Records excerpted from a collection
:::

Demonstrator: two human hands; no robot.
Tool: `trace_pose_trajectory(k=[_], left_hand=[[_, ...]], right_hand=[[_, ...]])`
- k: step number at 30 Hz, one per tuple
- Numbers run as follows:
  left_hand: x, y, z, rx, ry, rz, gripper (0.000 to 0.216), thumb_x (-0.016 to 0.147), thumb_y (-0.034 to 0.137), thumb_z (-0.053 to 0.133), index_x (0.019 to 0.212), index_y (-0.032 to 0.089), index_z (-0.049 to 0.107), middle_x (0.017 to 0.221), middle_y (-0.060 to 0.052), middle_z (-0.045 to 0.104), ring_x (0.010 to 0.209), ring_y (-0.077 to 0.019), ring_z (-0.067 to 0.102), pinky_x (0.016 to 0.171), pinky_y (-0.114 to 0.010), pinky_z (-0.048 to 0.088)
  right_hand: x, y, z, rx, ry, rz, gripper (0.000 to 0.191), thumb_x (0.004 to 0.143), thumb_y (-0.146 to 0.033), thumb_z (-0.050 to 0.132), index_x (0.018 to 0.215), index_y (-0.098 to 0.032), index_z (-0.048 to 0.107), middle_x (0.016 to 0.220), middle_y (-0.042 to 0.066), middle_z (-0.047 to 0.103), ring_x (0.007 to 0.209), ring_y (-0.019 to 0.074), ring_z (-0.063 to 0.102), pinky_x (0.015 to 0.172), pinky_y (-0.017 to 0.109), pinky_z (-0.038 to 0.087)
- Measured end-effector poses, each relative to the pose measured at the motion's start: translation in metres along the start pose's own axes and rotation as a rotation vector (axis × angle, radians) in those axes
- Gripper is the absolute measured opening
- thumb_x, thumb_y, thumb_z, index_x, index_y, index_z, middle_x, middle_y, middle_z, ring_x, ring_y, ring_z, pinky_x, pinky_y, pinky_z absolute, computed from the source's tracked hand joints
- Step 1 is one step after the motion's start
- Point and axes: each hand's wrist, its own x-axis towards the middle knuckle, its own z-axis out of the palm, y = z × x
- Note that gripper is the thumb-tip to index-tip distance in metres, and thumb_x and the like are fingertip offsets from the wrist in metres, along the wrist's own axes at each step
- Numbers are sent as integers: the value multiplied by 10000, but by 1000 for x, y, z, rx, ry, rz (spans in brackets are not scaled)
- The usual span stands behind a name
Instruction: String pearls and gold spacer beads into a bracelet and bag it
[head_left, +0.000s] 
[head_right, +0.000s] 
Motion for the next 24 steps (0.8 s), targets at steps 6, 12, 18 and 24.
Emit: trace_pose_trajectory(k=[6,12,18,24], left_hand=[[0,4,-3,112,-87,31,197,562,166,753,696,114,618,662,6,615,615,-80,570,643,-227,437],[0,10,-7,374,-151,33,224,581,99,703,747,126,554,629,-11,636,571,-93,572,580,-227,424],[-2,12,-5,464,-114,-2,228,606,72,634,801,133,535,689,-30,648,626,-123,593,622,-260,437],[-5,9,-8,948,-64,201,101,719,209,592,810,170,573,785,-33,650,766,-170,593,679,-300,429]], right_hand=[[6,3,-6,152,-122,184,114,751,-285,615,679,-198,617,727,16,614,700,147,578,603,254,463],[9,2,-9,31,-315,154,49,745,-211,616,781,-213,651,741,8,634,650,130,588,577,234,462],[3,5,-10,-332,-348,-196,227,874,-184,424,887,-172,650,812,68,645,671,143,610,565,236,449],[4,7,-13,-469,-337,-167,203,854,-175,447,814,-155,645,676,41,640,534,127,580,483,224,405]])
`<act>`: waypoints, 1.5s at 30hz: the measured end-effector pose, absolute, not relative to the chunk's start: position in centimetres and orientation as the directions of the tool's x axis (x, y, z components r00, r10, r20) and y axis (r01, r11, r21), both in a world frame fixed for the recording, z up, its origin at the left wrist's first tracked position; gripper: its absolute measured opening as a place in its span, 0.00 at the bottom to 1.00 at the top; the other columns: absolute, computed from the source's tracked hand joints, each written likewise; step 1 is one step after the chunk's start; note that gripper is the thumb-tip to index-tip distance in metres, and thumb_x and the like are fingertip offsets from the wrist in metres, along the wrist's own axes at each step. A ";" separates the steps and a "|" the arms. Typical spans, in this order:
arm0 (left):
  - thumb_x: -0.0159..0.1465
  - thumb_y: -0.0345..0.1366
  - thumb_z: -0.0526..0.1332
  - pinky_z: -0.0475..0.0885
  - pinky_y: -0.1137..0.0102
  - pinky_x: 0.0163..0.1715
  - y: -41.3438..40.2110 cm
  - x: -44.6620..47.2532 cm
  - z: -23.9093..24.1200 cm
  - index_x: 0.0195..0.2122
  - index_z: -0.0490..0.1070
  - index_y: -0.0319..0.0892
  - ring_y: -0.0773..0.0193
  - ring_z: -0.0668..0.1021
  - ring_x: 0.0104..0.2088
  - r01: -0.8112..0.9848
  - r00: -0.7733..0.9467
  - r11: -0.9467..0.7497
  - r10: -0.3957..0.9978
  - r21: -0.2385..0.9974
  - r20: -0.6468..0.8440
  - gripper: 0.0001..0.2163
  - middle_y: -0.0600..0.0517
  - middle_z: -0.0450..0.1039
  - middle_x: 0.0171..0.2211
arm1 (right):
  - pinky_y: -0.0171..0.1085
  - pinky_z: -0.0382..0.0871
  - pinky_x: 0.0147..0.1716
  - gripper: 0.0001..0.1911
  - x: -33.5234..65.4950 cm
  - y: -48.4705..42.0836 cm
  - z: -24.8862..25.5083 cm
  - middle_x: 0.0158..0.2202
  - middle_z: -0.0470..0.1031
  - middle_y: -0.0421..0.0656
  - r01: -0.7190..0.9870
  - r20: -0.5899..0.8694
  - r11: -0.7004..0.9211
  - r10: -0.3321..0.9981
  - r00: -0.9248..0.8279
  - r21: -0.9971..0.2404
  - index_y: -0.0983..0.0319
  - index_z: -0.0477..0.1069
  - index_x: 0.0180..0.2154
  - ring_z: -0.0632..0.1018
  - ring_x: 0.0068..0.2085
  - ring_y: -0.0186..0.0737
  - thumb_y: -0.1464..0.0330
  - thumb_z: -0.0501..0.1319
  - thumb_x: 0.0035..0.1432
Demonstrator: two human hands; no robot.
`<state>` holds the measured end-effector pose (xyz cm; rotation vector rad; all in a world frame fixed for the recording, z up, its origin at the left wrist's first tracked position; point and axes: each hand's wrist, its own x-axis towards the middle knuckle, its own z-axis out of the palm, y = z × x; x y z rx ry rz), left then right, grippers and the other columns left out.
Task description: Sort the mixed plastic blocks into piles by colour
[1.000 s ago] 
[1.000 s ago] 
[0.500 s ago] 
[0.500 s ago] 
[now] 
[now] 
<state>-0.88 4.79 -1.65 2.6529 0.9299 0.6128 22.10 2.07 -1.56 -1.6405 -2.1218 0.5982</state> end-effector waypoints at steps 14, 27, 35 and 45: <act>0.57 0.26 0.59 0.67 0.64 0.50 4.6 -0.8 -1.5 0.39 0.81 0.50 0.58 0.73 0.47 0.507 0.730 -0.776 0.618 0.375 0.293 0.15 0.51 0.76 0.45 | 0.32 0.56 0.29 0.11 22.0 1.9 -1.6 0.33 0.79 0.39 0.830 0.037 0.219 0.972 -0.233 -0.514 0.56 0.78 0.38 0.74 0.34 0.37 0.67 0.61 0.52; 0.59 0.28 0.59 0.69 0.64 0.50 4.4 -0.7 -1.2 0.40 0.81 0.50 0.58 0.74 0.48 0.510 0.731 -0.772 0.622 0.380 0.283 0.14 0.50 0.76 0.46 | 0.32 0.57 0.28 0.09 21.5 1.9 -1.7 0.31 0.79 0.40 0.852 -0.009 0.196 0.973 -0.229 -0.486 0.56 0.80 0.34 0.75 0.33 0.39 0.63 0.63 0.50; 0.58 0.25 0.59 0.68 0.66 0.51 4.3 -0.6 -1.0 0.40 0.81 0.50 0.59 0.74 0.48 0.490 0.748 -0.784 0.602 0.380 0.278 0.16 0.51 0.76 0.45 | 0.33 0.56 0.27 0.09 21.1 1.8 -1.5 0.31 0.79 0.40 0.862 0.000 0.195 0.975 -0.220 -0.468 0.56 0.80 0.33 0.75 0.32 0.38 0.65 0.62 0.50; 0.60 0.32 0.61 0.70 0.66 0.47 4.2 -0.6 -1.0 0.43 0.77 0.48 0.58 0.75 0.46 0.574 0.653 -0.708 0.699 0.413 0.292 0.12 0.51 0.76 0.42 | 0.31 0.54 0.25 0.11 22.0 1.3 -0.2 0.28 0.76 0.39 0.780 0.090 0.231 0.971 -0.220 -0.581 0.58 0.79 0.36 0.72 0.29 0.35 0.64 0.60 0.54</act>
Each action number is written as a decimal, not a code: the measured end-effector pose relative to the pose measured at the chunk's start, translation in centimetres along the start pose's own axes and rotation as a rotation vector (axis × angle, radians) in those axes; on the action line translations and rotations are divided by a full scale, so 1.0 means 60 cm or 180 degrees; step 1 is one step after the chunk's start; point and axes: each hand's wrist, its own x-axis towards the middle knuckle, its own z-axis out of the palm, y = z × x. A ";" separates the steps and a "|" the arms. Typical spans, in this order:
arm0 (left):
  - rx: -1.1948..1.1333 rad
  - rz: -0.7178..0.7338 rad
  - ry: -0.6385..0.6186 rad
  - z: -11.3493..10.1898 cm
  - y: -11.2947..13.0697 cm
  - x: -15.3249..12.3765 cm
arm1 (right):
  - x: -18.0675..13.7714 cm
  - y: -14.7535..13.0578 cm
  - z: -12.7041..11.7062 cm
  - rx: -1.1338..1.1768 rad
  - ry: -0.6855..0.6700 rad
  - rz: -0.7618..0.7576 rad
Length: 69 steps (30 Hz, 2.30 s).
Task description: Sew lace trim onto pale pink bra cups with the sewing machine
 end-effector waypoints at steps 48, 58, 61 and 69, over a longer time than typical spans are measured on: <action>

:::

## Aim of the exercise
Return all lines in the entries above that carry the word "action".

## Response to the task
Each action number is written as a decimal, not a code: the measured end-effector pose relative to the pose measured at the chunk's start, translation in centimetres along the start pose's own axes and rotation as a rotation vector (axis × angle, radians) in those axes; on the action line translations and rotations are divided by a full scale, so 1.0 means 60 cm or 180 degrees; step 1 is one step after the chunk's start; point and axes: each hand's wrist, its own x-axis towards the middle knuckle, its own z-axis out of the palm, y = z × x. A ";" separates the steps and a "|" the arms. Typical spans, in this order:
 end-effector waypoints at steps 48, 58, 61 and 69, over a longer time than typical spans are measured on: <action>

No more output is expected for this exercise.